- **Prompt**
For the material below, return exactly the lines starting at the one holding "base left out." and ending at the one holding "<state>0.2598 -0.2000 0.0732", counting both as part of the range.

------------------------------------

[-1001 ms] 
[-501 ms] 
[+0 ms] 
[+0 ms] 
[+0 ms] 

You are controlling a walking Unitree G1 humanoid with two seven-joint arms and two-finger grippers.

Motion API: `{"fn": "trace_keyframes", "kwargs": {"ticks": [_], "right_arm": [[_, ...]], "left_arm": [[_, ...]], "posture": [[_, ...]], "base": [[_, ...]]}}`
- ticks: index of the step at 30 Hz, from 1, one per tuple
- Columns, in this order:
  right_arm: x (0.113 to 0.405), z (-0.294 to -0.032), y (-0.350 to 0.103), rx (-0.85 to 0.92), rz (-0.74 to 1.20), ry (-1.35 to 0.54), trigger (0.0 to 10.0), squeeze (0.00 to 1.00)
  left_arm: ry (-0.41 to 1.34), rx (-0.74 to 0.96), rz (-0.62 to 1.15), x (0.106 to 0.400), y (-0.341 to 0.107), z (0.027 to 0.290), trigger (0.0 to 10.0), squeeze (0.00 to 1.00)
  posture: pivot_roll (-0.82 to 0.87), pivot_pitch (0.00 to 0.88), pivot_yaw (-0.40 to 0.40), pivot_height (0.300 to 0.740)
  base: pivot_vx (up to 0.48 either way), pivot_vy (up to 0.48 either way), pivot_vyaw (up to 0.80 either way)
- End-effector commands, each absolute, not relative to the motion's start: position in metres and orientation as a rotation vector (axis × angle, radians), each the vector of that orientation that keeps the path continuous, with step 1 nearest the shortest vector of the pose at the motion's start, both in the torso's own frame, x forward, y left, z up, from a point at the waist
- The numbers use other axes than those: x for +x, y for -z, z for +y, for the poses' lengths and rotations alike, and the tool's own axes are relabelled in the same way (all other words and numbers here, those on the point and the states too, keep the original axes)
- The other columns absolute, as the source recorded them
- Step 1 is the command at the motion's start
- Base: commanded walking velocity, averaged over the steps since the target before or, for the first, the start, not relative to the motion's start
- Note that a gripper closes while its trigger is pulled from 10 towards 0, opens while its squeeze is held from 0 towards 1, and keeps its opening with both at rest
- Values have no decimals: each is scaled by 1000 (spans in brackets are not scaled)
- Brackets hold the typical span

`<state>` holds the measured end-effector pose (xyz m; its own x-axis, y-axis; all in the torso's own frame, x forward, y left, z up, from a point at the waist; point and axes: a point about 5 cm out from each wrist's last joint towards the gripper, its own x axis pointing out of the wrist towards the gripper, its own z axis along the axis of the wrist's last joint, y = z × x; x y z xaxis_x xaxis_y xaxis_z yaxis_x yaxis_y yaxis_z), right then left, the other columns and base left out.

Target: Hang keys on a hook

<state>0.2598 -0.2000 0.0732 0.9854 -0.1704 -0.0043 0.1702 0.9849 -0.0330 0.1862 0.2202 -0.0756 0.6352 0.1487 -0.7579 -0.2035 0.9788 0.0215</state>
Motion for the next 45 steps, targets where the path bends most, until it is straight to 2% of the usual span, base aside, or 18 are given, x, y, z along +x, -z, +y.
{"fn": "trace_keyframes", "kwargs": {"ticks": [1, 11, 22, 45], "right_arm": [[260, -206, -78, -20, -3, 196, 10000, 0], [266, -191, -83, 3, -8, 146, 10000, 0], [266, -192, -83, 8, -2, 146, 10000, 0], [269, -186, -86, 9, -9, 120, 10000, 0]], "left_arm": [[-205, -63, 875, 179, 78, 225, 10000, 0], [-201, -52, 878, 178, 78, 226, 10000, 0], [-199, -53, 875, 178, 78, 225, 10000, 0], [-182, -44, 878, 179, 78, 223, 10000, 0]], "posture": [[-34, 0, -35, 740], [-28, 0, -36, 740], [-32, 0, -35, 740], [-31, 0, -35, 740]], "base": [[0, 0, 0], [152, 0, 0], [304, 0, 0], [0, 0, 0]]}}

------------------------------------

- **Solution to this task**
`<state>` holds the measured end-effector pose (xyz m; its own x-axis, y-axis; all in the torso's own frame, x forward, y left, z up, from a point at the waist; point and axes: a point about 5 cm out from each wrist's last joint towards the gripper, its own x axis pointing out of the wrist towards the gripper, its own z axis along the axis of the wrist's last joint, y = z × x; x y z xaxis_x xaxis_y xaxis_z yaxis_x yaxis_y yaxis_z), right then left, the other columns and base left out.

Target: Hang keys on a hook

<state>0.2598 -0.2000 0.0732 0.9854 -0.1704 -0.0043 0.1702 0.9849 -0.0330 0.1862 0.2202 -0.0756 0.6352 0.1487 -0.7579 -0.2035 0.9788 0.0215</state>

No other output was requested.